Task to complete —
Repeat the data below in full. Pictures must not be part of the copy.

─── The data

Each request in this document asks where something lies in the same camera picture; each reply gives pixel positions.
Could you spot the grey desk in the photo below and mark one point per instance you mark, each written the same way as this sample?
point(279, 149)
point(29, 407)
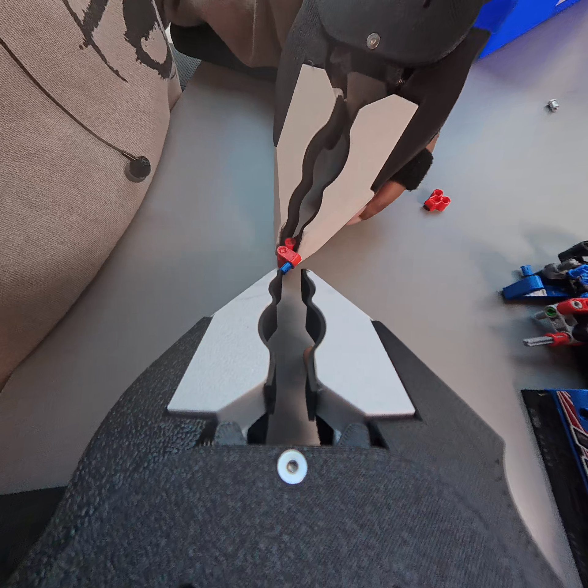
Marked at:
point(413, 229)

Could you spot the blue labelled storage bin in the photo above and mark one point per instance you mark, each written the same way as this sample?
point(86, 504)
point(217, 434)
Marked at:
point(528, 23)

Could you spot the person's right hand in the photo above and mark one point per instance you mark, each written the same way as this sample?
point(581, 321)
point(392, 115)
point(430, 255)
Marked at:
point(308, 354)

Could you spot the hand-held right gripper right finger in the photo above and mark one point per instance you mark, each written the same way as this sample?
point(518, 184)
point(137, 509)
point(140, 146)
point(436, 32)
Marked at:
point(363, 367)

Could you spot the blue brick pin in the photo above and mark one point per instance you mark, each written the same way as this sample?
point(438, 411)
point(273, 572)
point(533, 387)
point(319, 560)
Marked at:
point(285, 267)

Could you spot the person's left forearm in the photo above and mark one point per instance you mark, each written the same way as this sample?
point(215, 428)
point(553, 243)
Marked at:
point(239, 27)

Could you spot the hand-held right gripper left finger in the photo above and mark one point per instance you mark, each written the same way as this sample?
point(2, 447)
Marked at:
point(216, 367)

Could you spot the person's left hand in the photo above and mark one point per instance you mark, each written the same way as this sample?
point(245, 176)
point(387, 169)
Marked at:
point(381, 202)

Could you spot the person's beige hoodie torso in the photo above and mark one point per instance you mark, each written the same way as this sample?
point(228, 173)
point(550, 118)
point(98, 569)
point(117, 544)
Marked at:
point(69, 183)

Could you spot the red short brick connector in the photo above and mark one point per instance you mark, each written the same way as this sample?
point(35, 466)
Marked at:
point(288, 255)

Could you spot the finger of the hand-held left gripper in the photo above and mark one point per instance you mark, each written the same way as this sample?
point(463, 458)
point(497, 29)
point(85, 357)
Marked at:
point(367, 147)
point(298, 138)

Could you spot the toy brick race car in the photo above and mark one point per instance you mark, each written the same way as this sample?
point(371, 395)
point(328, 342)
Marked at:
point(528, 287)

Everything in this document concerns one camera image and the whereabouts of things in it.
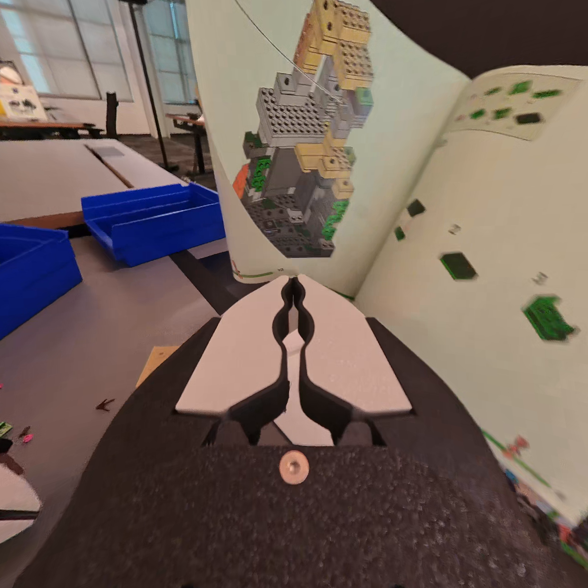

──────

Answer for the task —
Each request in this document asks where something lies in the same camera picture; each reply gives pixel positions.
Could you spot the grey desk in the photo below and mark one point per instance you mark, each written the same way as this sample?
point(279, 149)
point(29, 407)
Marked at:
point(413, 229)

Could you spot the blue labelled storage bin in the photo above and mark one point per instance you mark, each written the same way as this sample?
point(86, 504)
point(217, 434)
Marked at:
point(528, 23)

Could you spot the person's right hand in the photo above and mark one point per instance you mark, each written the same way as this sample?
point(581, 321)
point(392, 115)
point(430, 255)
Marked at:
point(308, 354)

Could you spot the hand-held right gripper right finger in the photo above and mark one point per instance you mark, each written the same way as this sample?
point(518, 184)
point(137, 509)
point(140, 146)
point(436, 32)
Marked at:
point(363, 367)

Could you spot the blue brick pin in the photo above and mark one point per instance you mark, each written the same way as this sample?
point(438, 411)
point(273, 572)
point(533, 387)
point(319, 560)
Marked at:
point(285, 267)

Could you spot the person's left forearm in the photo above and mark one point per instance you mark, each written the same way as this sample?
point(215, 428)
point(553, 243)
Marked at:
point(239, 27)

Could you spot the hand-held right gripper left finger in the photo above and mark one point per instance you mark, each written the same way as this sample?
point(2, 447)
Marked at:
point(216, 367)

Could you spot the person's left hand in the photo above and mark one point per instance you mark, each written the same way as this sample?
point(245, 176)
point(387, 169)
Marked at:
point(381, 202)

Could you spot the person's beige hoodie torso in the photo above and mark one point per instance you mark, each written the same way as this sample?
point(228, 173)
point(550, 118)
point(98, 569)
point(117, 544)
Marked at:
point(69, 183)

Could you spot the red short brick connector in the photo above and mark one point per instance you mark, each written the same way as this sample?
point(35, 466)
Marked at:
point(288, 255)

Could you spot the finger of the hand-held left gripper in the photo above and mark one point per instance you mark, each written the same way as this sample?
point(463, 458)
point(497, 29)
point(85, 357)
Marked at:
point(367, 147)
point(298, 138)

Could you spot the toy brick race car in the photo above and mark one point per instance you mark, each written the same way as this sample?
point(371, 395)
point(328, 342)
Marked at:
point(528, 287)

Everything in this document concerns one camera image and the whereabouts of things in it.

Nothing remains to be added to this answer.